Surrender Charge:As provided in the provisions of a life insurance policy or annuity contract, surrender charges are charges an insurance company may deduct if the owner surrenders a life insurance policy or annuity contract for the cash or accumulation value. Companies may also deduct this charge if the owner borrows money on his or her life insurance policy, if the policy lapses for nonpayment, or if the policy owner elects to decrease the face amount of the policy.
Term Insurance:A plan of insurance that covers the insured for a specified period of time (term) and not for his or her entire life. The policy pays a death benefit only if the insured dies during the term and if the policy has not lapsed for nonpayment of the premiums due.
Underwriter:The company that assumes responsibility for the risk, issues insurance policies and receives premiums.
Uninsured Medical Costs:Any medical costs that are not covered by your medical insurance. Make sure to include any deductibles.

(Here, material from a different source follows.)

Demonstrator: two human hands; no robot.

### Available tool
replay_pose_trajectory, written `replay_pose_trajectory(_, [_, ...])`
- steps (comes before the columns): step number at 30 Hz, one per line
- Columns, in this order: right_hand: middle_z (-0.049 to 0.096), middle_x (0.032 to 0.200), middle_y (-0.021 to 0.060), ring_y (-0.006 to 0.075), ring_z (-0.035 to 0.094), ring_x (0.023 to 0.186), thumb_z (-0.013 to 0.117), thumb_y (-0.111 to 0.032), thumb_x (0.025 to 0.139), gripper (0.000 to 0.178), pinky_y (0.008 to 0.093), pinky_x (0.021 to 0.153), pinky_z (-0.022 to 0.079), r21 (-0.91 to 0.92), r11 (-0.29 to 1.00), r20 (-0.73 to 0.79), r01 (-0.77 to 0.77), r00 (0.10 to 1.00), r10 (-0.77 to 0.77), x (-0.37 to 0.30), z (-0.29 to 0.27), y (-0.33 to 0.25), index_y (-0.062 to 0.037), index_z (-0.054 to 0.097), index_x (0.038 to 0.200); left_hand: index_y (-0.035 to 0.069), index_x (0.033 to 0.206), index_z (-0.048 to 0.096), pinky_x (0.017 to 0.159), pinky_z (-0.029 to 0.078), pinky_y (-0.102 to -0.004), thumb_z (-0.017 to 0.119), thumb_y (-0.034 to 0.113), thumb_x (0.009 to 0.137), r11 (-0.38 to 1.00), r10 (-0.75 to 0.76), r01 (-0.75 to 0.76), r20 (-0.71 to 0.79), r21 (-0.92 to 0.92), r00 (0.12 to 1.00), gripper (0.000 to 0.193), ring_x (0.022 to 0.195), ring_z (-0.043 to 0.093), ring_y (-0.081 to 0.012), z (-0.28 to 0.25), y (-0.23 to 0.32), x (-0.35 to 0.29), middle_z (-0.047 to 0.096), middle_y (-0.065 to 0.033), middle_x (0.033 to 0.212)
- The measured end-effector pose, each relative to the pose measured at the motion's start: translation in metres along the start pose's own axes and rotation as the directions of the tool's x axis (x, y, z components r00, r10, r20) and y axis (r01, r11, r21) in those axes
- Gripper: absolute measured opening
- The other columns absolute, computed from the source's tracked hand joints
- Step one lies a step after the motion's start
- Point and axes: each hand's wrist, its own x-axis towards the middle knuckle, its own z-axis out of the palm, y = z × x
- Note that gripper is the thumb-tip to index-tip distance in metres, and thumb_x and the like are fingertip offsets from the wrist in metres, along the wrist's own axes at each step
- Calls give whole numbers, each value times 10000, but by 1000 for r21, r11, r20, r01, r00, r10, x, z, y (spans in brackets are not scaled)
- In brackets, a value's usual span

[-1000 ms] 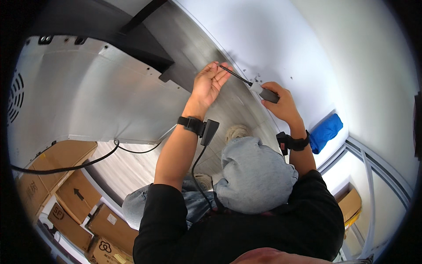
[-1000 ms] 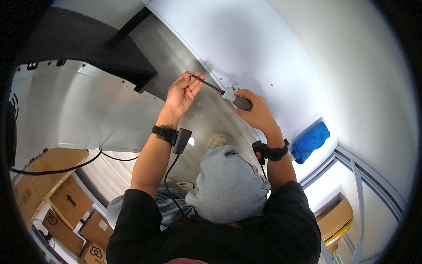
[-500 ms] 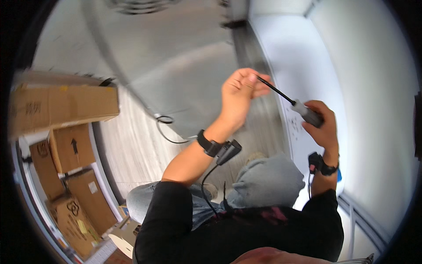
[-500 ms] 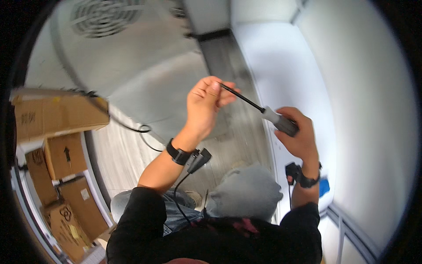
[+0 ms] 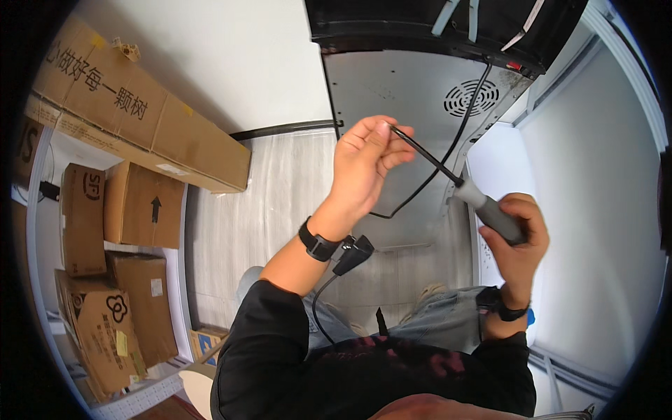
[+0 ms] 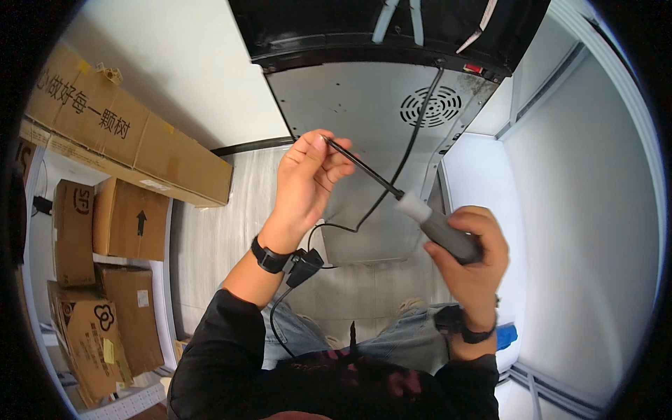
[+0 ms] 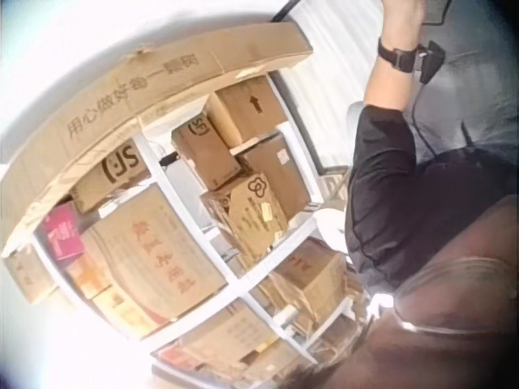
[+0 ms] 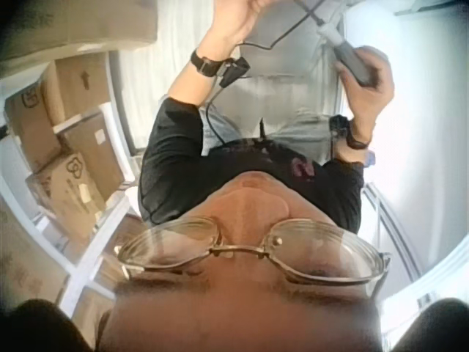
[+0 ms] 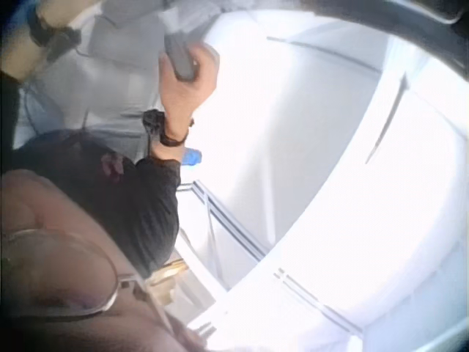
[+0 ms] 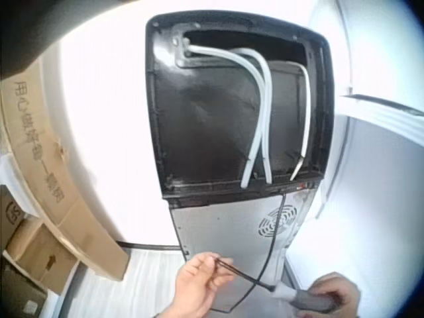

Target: The person wipes the interior of an electronic device with a blue cloth, then attaches a metal backplate using a screwdriver to secure screws.

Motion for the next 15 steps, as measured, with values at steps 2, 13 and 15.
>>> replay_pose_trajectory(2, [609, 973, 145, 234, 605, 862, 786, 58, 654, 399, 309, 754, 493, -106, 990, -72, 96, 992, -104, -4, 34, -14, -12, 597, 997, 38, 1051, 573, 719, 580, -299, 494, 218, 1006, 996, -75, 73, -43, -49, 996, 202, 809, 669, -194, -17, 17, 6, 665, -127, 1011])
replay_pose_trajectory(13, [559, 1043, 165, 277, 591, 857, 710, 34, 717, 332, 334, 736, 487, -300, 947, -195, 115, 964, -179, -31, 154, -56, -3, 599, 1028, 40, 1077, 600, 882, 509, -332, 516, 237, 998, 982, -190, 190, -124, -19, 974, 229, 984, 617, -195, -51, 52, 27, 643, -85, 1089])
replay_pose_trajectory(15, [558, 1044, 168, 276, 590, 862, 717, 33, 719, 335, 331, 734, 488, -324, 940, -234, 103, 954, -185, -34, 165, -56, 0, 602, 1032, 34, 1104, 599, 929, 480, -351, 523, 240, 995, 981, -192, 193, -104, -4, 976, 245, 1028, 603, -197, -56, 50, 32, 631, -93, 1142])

Universal Life:A flexible-premium, current-assumption, adjustable death benefit policy. Similar to traditional life insurance policies, universal life pays a death benefit and accumulates cash value; however, unlike traditional life insurance policies, a universal life insurance policy allows the policy owner to adjust the death benefit and to vary the amount and/or frequency of premium payments.
Usual, Customary and Reasonable (UCR) or Covered Expenses:An amount customarily charged for or covered for similar services and supplies which are medically necessary, recommended by a doctor, or required for treatment.
Variable Life Insurance:A life insurance policy that provides flexible premiums and death benefits, as well as the opportunity to build cash value in separate investment options. The cash surrender value is not guaranteed, but will fluctuate with the market value of the separate account investment portfolio. The policy owner bears the risk of poor fund performance.
Waiting Period:A period of time when you are not covered by insurance for a particular problem.
Whole Life Insurance:A life insurance policy that covers the insured for life, with level premiums payable for his or her entire lifetime.
Years for Insurance Income to Last:Number of years your spouse will need to use your insurance proceeds to provide for living expenses and income.